Capitalism and the Global South: Colonialism and Climate Change

In Naomi Klein’s Documentary This Changes Everything (based on the book by the same name), Klein says “We, in the global North, with less than 20% of the population are responsible for over 70 percent of global emissions. On the other side those people who are the most affected by climate change, most affected by environmental injustice have the least responsibility for creating this crisis in the first place”.

Capitalism, as an economic system, is responsible for pumping over 400 ppm (parts per million) of C02 into the air every day and as a result we are heading for a climate crisis. The historic economic boom of the West and subsequent pollution of our Earth has largely been acquired by the genocide and the plundering of natural resources through the colonisation of Black and Brown people as human export as well as that of sugar, cotton and tabaco, amongst others, which stripped much of the so-called third world of its human and natural resources. As a result, the West is a collection of the richest countries in the world.

But slavery is over, right? Not quite! Now, through neo-colonialism, governments and capitalists continue to exploit the global South through aid (enforced with trade deals) which trap many countries into producing goods which can be sold (and profited) by the West. These trade deals are designed to keep countries poor and addicted to Western aid.

But that’s not the full story – the global South are also paying two-fold: not only do they suffer through the theft of their labour and resources but they are also the countries most likely to be hit by increased natural disaster, rising sea levels which devastate coastal communities, damage to food sources and access to water created as a direct consequence of the pollution the West has pumped into the sky.

Bangladesh, for example, has suffered some of the fastest recorded sea level rises in the world, and this is a major cause of climate change displacement. The country may lose around 11% of its land by 2050 to sea level rise, affecting an estimated 15 million people.
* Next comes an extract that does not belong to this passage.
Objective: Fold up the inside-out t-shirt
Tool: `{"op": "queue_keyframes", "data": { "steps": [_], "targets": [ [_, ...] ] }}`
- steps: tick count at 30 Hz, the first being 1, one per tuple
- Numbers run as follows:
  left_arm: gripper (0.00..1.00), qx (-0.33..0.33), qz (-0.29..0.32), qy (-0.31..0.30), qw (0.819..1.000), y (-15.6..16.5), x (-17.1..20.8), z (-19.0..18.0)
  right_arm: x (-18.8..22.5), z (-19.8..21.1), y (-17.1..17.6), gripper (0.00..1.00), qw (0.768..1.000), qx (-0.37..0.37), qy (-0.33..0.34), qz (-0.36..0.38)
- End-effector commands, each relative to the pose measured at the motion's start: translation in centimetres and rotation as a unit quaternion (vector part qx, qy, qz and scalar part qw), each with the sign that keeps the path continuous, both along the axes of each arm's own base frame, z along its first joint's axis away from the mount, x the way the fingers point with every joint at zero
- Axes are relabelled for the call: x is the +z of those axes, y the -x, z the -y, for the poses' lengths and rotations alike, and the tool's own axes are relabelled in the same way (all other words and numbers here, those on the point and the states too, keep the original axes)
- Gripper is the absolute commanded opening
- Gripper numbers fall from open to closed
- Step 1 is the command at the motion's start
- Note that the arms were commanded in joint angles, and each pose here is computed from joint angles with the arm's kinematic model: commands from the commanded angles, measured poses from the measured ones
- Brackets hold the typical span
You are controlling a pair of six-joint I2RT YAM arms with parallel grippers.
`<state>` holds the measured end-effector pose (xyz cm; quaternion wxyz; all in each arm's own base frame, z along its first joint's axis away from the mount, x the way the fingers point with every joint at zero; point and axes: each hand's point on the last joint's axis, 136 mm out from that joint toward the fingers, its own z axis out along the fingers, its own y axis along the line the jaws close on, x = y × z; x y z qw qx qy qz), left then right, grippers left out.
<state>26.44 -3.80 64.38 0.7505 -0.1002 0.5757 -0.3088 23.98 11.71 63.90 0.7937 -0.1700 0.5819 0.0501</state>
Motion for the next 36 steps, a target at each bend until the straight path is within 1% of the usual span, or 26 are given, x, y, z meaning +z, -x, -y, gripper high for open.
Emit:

Puerto Rico and The Bahamas have been subject to unbearable heat waves, harsh winters and hurricanes. Climate change puts people’s lives at risk by undermining development and creating shortages of basic necessities, like food and water.

What responsibility, then, does the West have in readdressing this racist and imperialist system?

As Positive Money UK and Positive Money USA, who held a joint webinar entitled The Case for Climate Reparations, stated:

“Runaway climate change is accelerating ecological breakdown, with extreme weather events devastating communities around the world. It’s no secret that climate chaos is fuelled by the corporate greed of fossil fuel financiers, based mainly in the UK and US. And these financial institutions acquired a significant proportion of their wealth by the genocide, exploitation and oppression of Black people.”